# Task prompt
Somewhere below are a line with "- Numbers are" and a later line with "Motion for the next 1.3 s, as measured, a". Output exactly those lines and all lines between them.
##### Extracted material
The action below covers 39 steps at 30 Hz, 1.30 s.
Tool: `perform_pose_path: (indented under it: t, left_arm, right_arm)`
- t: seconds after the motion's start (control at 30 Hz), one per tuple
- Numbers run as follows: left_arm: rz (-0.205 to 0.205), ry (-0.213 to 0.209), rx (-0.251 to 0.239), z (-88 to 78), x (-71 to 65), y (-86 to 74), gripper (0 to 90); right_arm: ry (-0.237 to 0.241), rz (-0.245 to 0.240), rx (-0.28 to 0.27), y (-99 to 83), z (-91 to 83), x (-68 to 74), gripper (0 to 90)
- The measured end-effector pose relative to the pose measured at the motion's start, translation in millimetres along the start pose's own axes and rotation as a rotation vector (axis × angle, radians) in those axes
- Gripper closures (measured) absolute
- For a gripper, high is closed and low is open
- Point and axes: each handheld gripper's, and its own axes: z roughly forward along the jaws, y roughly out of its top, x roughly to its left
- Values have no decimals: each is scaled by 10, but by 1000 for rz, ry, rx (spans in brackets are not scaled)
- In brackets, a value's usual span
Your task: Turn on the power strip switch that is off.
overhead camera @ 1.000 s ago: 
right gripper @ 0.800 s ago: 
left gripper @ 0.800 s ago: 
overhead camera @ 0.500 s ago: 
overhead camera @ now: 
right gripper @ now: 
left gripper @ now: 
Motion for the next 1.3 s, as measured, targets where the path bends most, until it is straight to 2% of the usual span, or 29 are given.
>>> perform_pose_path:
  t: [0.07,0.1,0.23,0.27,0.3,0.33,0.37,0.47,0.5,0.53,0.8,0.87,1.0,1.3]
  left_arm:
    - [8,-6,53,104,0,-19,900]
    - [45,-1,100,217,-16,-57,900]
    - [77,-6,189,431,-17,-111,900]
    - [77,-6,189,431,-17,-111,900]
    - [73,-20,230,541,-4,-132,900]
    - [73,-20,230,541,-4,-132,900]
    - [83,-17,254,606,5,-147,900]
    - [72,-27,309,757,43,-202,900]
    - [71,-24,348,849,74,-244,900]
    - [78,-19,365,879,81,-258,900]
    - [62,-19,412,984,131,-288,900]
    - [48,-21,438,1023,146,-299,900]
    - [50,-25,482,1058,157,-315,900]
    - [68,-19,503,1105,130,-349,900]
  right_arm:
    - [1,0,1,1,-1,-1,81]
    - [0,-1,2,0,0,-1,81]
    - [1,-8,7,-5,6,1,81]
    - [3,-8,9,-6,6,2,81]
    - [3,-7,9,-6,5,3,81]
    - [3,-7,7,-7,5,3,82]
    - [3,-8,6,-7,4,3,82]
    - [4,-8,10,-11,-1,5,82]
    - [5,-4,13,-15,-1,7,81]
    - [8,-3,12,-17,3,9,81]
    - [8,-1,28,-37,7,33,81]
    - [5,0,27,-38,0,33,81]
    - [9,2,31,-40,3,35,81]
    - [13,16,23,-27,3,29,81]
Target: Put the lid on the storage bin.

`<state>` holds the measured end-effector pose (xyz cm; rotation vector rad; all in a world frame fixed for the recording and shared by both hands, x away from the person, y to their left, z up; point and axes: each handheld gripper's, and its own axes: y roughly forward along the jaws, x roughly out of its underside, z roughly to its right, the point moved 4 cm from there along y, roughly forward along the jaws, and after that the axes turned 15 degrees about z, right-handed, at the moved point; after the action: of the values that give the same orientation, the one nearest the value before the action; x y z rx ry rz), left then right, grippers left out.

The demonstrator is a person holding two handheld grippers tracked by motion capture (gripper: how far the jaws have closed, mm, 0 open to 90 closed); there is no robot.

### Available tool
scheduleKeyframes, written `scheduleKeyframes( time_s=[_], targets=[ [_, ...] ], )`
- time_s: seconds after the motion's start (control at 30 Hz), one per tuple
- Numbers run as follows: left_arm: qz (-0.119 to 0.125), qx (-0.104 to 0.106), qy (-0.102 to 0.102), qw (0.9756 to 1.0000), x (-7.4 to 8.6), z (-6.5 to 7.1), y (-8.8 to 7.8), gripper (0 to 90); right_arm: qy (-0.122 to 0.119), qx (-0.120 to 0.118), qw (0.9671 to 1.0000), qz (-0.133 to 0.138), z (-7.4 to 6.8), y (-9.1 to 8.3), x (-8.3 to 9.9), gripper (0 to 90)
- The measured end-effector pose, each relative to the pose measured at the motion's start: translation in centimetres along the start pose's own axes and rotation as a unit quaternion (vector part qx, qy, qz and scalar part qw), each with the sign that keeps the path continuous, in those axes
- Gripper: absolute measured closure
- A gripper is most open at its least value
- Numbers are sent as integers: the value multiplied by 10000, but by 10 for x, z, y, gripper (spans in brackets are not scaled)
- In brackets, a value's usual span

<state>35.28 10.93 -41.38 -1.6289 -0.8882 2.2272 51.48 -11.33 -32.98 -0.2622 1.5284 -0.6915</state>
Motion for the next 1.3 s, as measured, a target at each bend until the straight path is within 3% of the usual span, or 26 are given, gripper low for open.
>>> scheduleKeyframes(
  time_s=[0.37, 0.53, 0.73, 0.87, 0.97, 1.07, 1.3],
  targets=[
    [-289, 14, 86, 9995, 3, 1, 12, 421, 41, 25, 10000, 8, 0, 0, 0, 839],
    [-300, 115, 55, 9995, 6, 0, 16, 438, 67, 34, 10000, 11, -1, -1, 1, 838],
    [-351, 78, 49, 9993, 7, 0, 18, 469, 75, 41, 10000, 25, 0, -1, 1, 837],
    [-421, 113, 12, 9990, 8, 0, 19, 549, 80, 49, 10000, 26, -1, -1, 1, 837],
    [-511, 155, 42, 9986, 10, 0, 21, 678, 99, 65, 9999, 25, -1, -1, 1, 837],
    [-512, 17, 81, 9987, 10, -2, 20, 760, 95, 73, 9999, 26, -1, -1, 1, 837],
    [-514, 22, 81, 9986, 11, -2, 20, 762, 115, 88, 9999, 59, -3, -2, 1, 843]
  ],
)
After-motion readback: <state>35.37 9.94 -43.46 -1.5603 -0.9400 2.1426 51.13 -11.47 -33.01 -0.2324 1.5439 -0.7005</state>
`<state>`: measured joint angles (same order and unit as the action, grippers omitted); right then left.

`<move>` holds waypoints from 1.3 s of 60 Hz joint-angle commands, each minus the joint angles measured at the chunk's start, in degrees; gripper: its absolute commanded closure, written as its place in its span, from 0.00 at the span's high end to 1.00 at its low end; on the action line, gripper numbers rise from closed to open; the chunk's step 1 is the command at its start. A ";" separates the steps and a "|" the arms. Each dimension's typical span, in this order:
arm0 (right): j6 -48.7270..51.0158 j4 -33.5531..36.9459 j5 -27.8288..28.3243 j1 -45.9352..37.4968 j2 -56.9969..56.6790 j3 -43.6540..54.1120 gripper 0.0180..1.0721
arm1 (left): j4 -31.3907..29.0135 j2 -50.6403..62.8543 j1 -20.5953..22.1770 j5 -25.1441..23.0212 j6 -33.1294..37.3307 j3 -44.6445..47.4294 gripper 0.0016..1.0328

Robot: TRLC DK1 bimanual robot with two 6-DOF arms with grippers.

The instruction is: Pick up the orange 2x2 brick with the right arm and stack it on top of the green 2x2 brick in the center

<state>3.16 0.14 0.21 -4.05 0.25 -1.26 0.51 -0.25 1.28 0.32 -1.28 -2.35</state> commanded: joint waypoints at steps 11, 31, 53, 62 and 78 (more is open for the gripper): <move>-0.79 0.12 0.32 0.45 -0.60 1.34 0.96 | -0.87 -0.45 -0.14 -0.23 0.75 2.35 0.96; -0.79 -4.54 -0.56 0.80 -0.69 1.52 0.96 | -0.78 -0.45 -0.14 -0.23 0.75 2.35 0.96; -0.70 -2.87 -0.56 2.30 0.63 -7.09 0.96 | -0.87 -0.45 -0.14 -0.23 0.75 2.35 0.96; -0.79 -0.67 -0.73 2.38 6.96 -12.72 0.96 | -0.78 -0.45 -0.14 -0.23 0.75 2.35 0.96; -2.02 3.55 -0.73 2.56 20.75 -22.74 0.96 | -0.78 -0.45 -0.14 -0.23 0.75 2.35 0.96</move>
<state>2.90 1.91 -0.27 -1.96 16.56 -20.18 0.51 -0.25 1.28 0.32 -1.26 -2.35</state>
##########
# Response to the exercise
- Numbers are sent as integers: the value multiplied by 10000, but by 10 for x, z, y, gripper (spans in brackets are not scaled)
- In brackets, a value's usual span

<state>35.28 10.93 -41.38 -1.6289 -0.8882 2.2272 51.48 -11.33 -32.98 -0.2622 1.5284 -0.6915</state>
Motion for the next 1.3 s, as measured, a target at each bend until the straight path is within 3% of the usual span, or 26 are given, gripper low for open.

What was asked for in the exercise is now done.